• **Assignment**
Transcribe the entries below word for word, beginning at the line with "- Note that" and stopping after the line with "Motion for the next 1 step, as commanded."; drop all pictures.

★ ★ ★ ★ ★ ★ ★

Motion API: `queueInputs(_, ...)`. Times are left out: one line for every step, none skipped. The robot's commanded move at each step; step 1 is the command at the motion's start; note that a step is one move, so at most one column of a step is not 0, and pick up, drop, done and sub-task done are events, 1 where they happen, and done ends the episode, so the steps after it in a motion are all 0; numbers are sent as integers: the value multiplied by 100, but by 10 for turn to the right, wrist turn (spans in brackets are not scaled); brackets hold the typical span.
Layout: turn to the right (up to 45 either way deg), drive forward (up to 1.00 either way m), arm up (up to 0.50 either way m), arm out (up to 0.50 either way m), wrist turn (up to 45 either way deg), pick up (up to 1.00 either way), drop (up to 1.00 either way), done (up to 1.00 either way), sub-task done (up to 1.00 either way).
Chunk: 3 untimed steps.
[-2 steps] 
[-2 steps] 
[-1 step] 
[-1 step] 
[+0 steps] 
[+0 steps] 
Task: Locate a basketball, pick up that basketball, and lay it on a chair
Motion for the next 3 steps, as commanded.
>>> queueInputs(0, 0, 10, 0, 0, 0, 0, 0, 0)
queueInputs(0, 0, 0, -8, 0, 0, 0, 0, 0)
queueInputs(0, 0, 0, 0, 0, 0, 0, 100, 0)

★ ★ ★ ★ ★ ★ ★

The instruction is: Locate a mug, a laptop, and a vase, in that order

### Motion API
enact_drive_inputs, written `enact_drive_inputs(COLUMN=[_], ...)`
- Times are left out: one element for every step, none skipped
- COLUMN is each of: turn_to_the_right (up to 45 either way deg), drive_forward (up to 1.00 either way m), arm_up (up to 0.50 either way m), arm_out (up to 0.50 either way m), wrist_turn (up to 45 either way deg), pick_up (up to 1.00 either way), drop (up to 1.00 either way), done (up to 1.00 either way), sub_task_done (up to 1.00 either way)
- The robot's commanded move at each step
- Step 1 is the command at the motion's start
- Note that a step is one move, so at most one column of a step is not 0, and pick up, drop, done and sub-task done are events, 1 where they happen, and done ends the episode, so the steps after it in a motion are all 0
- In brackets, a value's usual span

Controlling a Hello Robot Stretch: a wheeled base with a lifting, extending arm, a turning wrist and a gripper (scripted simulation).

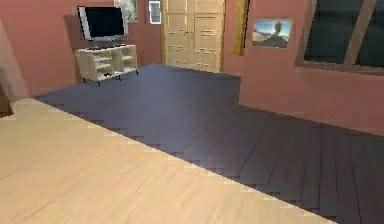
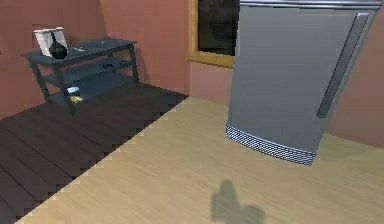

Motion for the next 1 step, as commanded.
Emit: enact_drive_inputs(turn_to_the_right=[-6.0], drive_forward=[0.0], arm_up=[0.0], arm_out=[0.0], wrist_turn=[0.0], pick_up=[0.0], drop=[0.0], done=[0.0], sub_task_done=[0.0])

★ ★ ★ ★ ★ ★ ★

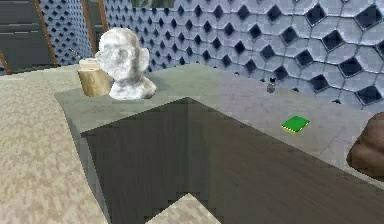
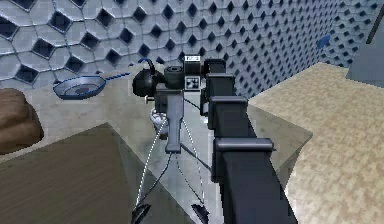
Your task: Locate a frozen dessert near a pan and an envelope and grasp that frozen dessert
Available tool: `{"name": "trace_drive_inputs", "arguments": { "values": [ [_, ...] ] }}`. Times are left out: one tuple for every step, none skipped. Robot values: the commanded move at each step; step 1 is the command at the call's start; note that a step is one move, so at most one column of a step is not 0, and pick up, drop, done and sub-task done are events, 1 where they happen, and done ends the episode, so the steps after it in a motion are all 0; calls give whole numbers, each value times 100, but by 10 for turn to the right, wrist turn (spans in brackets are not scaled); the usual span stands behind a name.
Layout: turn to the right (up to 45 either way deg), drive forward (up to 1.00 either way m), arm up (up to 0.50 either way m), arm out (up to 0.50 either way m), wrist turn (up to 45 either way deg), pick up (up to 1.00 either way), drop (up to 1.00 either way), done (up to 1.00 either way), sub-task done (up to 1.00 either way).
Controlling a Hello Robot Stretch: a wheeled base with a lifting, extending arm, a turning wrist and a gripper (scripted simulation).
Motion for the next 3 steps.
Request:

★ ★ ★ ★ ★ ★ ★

• **Answer area**
- Note that a step is one move, so at most one column of a step is not 0, and pick up, drop, done and sub-task done are events, 1 where they happen, and done ends the episode, so the steps after it in a motion are all 0
- In brackets, a value's usual span

Controlling a Hello Robot Stretch: a wheeled base with a lifting, extending arm, a turning wrist and a gripper (scripted simulation).


Motion for the next 1 step, as commanded.

Output is finished, and nothing else is required.